"There is absolutely nothing irrational about SDI's slow demise.
It's a perfect example of Co' gambling on the future price of the $OZ against the US, the Euro and the BP.
This Co has 90% of it's revenues at the mercy of the currency. NINETY PERCENT!
They have no idea or are reckless as they haven't hedged.
Seriously , by buying SDI you guys might as well sell the $oz as that's exactly what you are doing, punting and that certainly can't be called investing."
@stocktraderman,
Some might doubt your many and varied boasts about being a 35-year old veteran of the stockbroking industry. From the content and tone of your posts, I have no doubt about it: you certainly are a product of a long time served in that great stock churn machine.
The reason I say this is because it is quite clear that you have certainly never managed a real business in your life.
For example, let's talk about your impassioned exhortation to SDI to "Hedge currencies, folk! For goodness sake, hedge it!"
Put yourself in the shoes of the SDI board and management.

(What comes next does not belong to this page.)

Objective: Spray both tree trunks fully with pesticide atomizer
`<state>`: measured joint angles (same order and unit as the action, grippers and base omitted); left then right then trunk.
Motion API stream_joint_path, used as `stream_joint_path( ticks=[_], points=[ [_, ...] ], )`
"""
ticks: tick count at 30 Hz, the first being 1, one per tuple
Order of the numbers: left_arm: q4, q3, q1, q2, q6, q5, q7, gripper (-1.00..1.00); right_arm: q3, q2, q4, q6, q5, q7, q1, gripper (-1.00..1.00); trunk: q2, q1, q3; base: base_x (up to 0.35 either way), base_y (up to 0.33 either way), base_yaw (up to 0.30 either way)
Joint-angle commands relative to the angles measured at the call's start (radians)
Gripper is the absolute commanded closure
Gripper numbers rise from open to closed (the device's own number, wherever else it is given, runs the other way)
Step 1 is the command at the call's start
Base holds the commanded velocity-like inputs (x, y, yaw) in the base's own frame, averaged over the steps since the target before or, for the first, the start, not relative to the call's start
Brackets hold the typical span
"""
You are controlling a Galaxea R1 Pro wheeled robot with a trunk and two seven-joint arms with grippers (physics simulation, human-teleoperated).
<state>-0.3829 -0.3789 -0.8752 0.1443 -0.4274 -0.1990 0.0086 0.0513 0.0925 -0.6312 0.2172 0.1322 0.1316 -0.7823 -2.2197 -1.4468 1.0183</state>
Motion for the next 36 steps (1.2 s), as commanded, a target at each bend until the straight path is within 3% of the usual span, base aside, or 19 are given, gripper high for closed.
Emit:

When they spend shareholder capital on, say, installing a new machine in their factory, or employing a new engineer, or on R&D, I'm 100% certain that the time frames over which they expect that capital, which is being allocated, to generate a return for shareholders is measured in many years, even decades, probably.
But, compared to this long-term mindset, what you are arguing is that, for no reasons other to protect short-term profitability, that they should allocate money in taking out derivative positions on the currency. And those positions are based on a macroeconomic variable that they - nor anyone - has any idea of forecasting.
In other words, everything they do is with the long-term growth durability and resilience of the business, but on this one particular little aspect - the currency, something which is proven to be un-forecastable on a sustainable basis by eminently-qualified and well-resourced economist... on this particular short-term aspect they need to spend my money?
And, to boot, on a thing that they can't predict?
That's akin to gambling, but only worse: with gambling the odds are only stacked a little bit against you. Given the cost of hedging, over time you can't win, and the only one who wins is the P&L of the investment bank selling me the contracts.
Fortunately, the SDI board understands this and on the one occasion that this came up in discussion I had with the company's managers, they re-iterated that they don't gamble shareholder capital in currency markets (just like they don't gamble it bond markets, commodities, the stock market, the property market, blackjack, Keno, roulette or baccarat).
As a shareholder, this makes me very happy because sometimes these indeterminate, un-forecastable macroeconomic variables move against short-term profitability, sometimes they work in its favour. But wasting shareholders' finds on trying to second-guess which way that will go in any 6-month period would border on corporate negligence, in my view.
I've designed and executed hedging programs (in my much quoted and maligned 36 years) and SDI being a nice family firm I would willingly advise them on the value of puts,calls,spreads et al and all giving great value at a relatively small cost.
Given your self-proclaimed expertise in the art of currency hedging, and given that what SDI's board managers would really want in a hedging strategy, is to match it with their long-term capital allocation thinking.
To that end, presumably you think the A$:US$ will be at a materially different level from its current value in 3, 5 and 10 years from now?
Could you tell us what you think that new level is?
(If it will be roughly at its current level, between 70c and 80c (which also happens to be the level it has averaged since the A$ was first traded), then what's the point? Other than, as I said, to enrich the counter-party.
PS. Do they also hedge when the currency is 1.00? Or 0.90? Or 0.80? If so, what about the foregone profit when it goes from those levels back to 0.70 one day? Does the investment bank who sold them the hedging package make them whole for that, or does it just pocket the proceeds?
"IMO, I predict the $oz will be 10% higher within a year......what price SDI then!?"
Forecasting macroeconomic variables... another construct of the stockbroking industry designed to galvanise clients into a trade.
Good luck, you might be lucky enough to end up being on the right side of market randomness from time to time.